Table 8 lists the aerosol over land products that are within each “MxD04” Level 2 granule. For each product, the table lists its name within the file, its dimension, and its “type.” All products are at least two-dimensional (nominally 135 x 204 at 10 km x 10 km resolution), and many have three dimensions. If there is a third dimension, the channels (usually wavelengths) are listed. A parameter’s type may be Retrieved, Derived, Diagnostic, Experimental, or Joint Land and Ocean. A Retrieved parameter is one that is a solution to the inversion (Procedure A). Derived parameters are computed based on products directly retrieved. Products that are Diagnostic include QA parameters and those parameters that were calculated during intermediate steps.
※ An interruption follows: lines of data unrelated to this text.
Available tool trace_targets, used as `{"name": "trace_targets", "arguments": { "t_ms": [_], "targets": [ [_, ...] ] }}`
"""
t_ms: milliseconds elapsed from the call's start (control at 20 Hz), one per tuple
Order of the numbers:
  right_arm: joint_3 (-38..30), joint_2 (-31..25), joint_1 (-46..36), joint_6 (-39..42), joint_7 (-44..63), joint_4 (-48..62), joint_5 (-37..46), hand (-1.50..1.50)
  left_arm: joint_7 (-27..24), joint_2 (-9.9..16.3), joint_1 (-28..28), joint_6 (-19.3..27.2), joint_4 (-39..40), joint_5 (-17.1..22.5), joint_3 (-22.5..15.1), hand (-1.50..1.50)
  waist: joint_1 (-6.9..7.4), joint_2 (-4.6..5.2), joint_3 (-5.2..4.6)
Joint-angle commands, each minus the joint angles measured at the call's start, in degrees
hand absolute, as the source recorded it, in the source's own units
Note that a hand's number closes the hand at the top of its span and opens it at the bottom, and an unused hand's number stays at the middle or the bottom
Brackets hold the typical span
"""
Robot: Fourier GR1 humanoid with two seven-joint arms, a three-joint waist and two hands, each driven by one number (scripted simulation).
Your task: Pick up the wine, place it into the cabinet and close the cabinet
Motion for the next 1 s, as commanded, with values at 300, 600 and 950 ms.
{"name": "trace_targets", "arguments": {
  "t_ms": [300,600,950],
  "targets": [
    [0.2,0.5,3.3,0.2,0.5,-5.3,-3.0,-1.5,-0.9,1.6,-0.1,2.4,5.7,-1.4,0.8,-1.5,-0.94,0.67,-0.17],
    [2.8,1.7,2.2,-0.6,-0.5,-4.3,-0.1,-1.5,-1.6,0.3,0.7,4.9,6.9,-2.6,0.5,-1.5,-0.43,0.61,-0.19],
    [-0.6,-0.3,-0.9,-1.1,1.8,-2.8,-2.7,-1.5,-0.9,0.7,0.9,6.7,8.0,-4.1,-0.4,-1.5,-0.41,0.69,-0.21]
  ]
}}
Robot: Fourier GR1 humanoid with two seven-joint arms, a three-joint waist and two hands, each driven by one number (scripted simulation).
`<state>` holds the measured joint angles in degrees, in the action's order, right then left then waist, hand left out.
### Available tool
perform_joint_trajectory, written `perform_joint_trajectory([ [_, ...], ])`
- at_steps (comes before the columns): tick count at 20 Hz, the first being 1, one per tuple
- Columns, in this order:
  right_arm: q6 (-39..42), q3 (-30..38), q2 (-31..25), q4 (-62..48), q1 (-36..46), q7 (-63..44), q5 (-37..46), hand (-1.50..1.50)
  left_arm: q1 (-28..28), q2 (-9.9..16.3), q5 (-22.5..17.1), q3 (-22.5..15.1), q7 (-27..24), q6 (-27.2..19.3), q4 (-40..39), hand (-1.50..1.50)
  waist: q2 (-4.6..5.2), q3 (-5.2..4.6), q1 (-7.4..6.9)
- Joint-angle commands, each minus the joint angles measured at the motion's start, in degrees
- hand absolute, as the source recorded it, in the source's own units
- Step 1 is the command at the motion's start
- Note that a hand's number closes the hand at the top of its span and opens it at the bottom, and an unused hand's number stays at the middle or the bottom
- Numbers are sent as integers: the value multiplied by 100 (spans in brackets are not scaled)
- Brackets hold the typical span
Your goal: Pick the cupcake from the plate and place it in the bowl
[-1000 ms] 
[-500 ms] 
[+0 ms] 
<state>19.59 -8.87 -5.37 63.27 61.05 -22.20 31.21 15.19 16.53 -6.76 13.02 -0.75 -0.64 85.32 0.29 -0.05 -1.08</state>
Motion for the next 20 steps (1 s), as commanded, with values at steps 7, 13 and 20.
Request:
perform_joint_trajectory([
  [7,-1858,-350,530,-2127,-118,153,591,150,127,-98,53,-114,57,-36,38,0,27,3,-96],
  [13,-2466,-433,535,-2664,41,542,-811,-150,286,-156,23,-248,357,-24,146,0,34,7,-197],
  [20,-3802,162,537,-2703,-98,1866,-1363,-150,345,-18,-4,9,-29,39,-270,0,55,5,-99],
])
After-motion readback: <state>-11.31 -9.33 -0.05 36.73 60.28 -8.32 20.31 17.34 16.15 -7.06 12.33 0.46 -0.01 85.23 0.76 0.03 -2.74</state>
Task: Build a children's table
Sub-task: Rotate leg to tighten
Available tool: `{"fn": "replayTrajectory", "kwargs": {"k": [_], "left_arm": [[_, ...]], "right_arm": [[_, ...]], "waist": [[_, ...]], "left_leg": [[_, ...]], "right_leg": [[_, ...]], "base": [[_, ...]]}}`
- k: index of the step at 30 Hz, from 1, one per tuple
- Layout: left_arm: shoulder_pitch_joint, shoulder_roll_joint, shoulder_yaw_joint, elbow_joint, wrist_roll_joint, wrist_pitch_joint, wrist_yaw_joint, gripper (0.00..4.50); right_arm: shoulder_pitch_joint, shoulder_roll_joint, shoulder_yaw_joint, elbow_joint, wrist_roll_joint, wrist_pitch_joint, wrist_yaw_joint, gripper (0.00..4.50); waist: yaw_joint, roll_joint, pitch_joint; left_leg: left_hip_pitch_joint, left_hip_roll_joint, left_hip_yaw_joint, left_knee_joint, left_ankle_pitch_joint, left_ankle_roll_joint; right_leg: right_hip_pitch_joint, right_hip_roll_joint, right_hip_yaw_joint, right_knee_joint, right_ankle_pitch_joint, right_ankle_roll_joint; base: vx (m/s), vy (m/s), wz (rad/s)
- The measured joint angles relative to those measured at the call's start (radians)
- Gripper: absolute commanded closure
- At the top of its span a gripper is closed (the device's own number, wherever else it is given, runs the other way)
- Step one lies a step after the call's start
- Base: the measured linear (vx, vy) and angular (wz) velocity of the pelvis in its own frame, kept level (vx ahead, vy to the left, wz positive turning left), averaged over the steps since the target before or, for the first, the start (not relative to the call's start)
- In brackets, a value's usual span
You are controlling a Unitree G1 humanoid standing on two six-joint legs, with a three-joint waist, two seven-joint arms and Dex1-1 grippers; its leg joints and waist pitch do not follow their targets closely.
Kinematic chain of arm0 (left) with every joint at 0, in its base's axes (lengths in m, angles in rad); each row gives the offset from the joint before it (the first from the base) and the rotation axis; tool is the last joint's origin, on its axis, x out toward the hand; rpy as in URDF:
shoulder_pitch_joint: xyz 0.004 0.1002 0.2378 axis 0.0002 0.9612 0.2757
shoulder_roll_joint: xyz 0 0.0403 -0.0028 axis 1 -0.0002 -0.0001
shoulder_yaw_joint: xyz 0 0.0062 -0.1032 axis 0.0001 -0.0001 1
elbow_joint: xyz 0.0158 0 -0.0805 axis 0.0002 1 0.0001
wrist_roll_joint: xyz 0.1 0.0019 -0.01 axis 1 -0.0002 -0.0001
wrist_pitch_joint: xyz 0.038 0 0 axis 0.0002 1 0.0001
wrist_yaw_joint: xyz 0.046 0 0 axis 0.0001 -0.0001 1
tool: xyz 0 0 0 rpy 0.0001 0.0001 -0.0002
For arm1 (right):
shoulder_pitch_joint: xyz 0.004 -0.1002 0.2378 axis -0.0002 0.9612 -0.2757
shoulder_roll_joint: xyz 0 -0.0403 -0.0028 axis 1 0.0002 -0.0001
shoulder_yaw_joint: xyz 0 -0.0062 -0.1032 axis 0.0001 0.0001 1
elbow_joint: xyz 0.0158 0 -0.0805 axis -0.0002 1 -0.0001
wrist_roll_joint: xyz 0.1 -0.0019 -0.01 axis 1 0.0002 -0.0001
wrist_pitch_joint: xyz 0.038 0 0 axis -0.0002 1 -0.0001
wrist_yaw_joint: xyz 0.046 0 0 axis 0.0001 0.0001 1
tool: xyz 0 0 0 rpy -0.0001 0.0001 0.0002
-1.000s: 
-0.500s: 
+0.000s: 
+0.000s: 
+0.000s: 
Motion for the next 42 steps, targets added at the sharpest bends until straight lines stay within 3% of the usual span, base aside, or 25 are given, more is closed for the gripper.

These diagnostic parameters can be used to understand how the retrieval worked. Note that a parameter’s type does not signify that the parameter should be used in a quantitative way. Each parameter should be independently validated through comparison with ground-truth. Some provisional validation is described in section 6, however more rigorous evaluation of each parameter are subjects of future studies.
Finally, the Joint products are those that are composites of over-land and over-ocean aerosol retrievals. For example, Image_Optical_Depth_Land_And_Ocean includes all 0.55 μm τ data from ‘Corrected_Optical_Depth_Land’ including those with QAC=0. This product provides a full picture of the aerosol distribution, even if some of the retrievals are more qualitative in nature than the validated quality assured data. The ‘Optical_Depth_Land_And_Ocean’ product is designed to include the more quantitative data, and is filtered for higher QAC. Based on evaluation of the operational C5-L data stream, the recommended QAC filter used for the ‘Optical_Depth_Land_And_Ocean’ product is QAC > 0 over ocean and QAC = 3 over land.